The Department of Justice said on Tuesday that Boeing was in violation of a 2021 settlement related to problems with the company’s 737 Max model that led to two deadly plane crashes in 2018 and 2019.

In a letter to a federal judge, the department said that Boeing had failed to “design, implement and enforce” a compliance and ethics program to prevent and detect violations of U.S. fraud laws in the company’s operations. Creating that program was a condition of Boeing’s settlement, which also carried a $2.5 billion penalty.

The determination by the Justice Department opens the door to a potential prosecution of a 2021 criminal charge accusing Boeing of conspiracy to defraud the Federal Aviation Administration, though Boeing can contest Tuesday’s decision.

In a statement, Boeing said that the company believed that it had honored the terms of the settlement, adding that it was looking forward to the opportunity to respond.

“As we do so, we will engage with the department with the utmost transparency, as we have throughout the entire term of the agreement,” Boeing said in its statement.

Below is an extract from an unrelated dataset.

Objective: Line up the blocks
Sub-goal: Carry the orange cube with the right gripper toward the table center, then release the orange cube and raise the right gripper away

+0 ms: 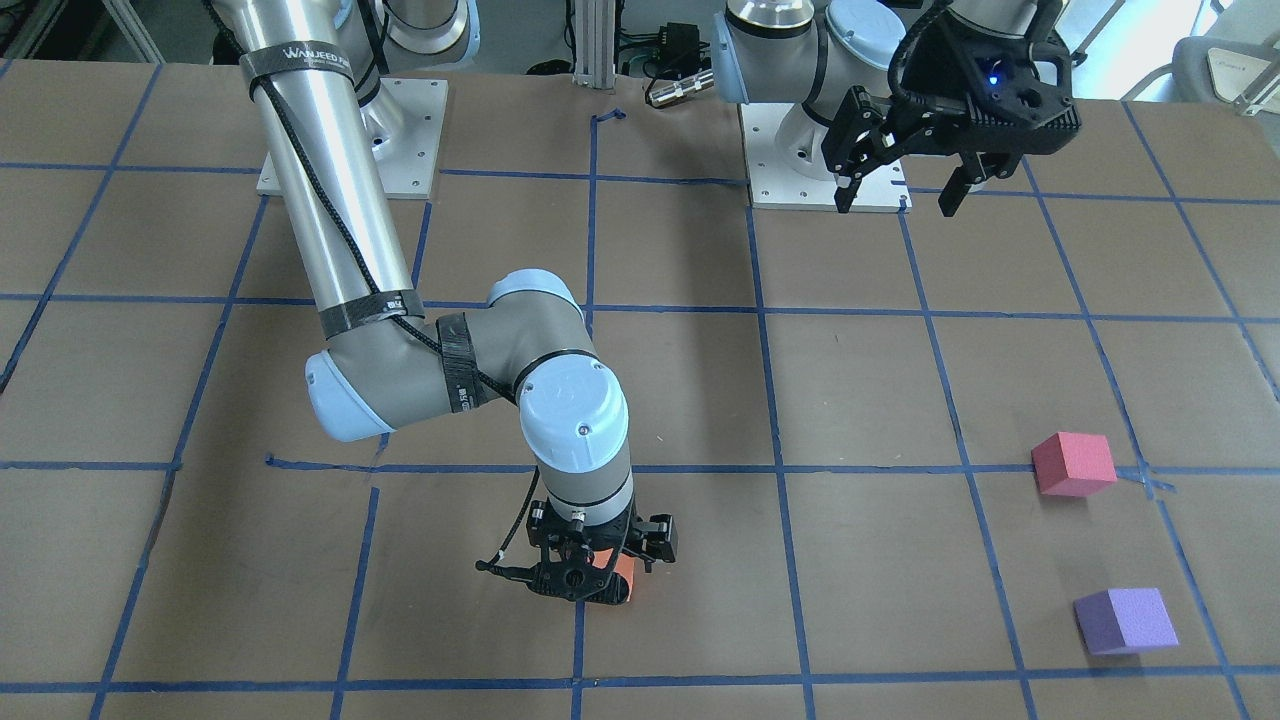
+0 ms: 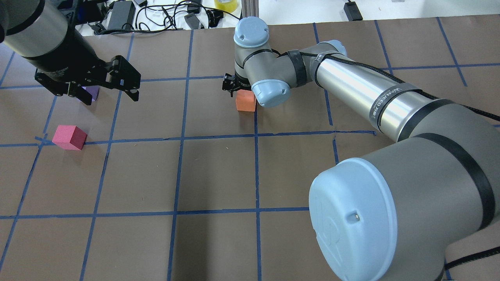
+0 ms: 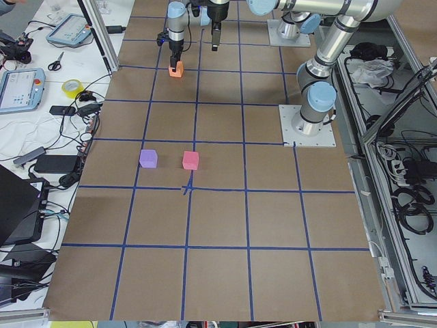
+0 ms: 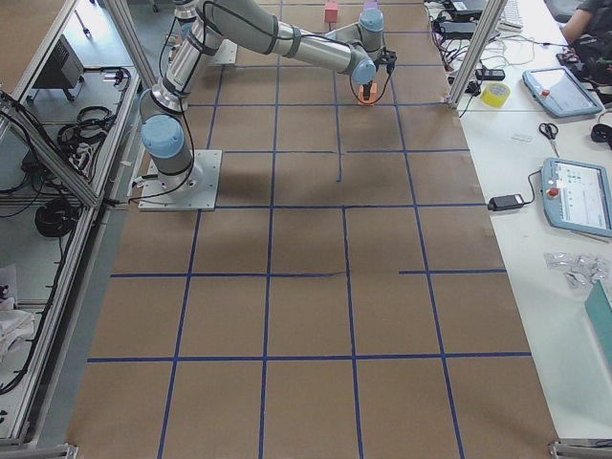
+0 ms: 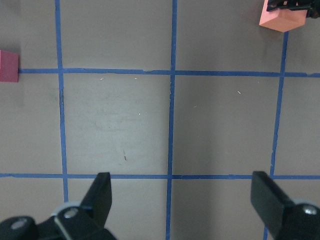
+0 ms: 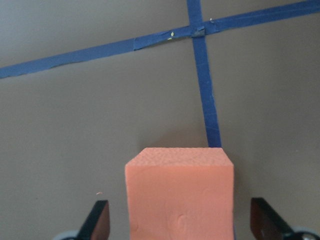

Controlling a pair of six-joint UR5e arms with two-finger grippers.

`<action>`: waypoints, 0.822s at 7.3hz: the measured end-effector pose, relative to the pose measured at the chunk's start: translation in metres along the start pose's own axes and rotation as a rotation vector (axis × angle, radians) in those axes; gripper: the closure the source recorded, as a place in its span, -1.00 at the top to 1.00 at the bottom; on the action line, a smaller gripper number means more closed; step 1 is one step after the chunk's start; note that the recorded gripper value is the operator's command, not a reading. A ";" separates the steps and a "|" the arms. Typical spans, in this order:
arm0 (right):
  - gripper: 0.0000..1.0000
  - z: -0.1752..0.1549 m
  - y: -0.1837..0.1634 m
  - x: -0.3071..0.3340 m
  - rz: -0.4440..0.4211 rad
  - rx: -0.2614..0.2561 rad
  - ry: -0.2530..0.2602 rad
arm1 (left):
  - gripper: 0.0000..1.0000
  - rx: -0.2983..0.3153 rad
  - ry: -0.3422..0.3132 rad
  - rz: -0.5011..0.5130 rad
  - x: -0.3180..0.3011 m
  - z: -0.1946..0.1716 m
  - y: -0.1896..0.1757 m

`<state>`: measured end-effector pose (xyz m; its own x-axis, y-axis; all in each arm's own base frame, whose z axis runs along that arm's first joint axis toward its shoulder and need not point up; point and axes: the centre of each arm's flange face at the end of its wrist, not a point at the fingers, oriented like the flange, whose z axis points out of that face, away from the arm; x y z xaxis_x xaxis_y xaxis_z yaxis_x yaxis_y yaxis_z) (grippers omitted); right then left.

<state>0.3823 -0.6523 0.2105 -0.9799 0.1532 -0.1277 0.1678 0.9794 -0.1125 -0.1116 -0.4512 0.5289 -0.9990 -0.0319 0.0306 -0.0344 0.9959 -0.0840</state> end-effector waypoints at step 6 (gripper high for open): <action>1.00 -0.175 -0.001 0.060 -0.171 -0.020 0.023 | 1.00 -0.004 0.005 0.025 0.008 0.009 -0.005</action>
<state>0.3045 -0.6213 0.3754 -0.9962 -0.0132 -0.0862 -0.0036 0.9938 -0.1109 -0.1197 -0.4571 0.5208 -0.9994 -0.0062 0.0335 -0.0089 0.9967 -0.0809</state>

The Justice Department declined to comment. Paul G. Cassell, a lawyer representing families of victims of the fatal plane crashes, said that his clients were planning to meet with the government on May 31 to discuss next steps in the case.

When the government reached its settlement with Boeing in January 2021, many families of the crash victims said that the Trump administration had been too lenient on the aircraft manufacturer.

“This is a positive first step and, for the families, a long time coming,” Mr. Cassell said. “But we need to see further action from D.O.J. to hold Boeing accountable.”

The crashes of the 737 Max 8 planes in Indonesia and Ethiopia killed 346 people, prompting the F.A.A. to ground the entire 737 Max fleet. An investigation found that both crashes involved mistaken triggering of a maneuvering system designed to help avert stalls in flight.

In another settlement, the Securities and Exchange Commission said that Boeing had offered misleading reassurances about the safety of the 737 Max in public statements after both crashes, despite knowing that the maneuvering system had posed a continuing safety issue.

The Justice Department reached its finding at a tumultuous time for Boeing, which has faced intense regulatory scrutiny since a door panel blew out of a 737 Max 9 plane during an Alaska Airlines flight from Portland, Ore., in January. In March, the company said its chief executive, Dave Calhoun, would step down at the end of the year, along with Stan Deal, the head of the division that makes planes for airlines and other commercial customers.

Mr. Calhoun replaced Dennis A. Muilenburg, who led the company during the 2018 and 2019 crashes. Boeing fired Mr. Muilenburg, whose performance during the crisis angered lawmakers and alienated victims’ families.

Mark Walker contributed reporting.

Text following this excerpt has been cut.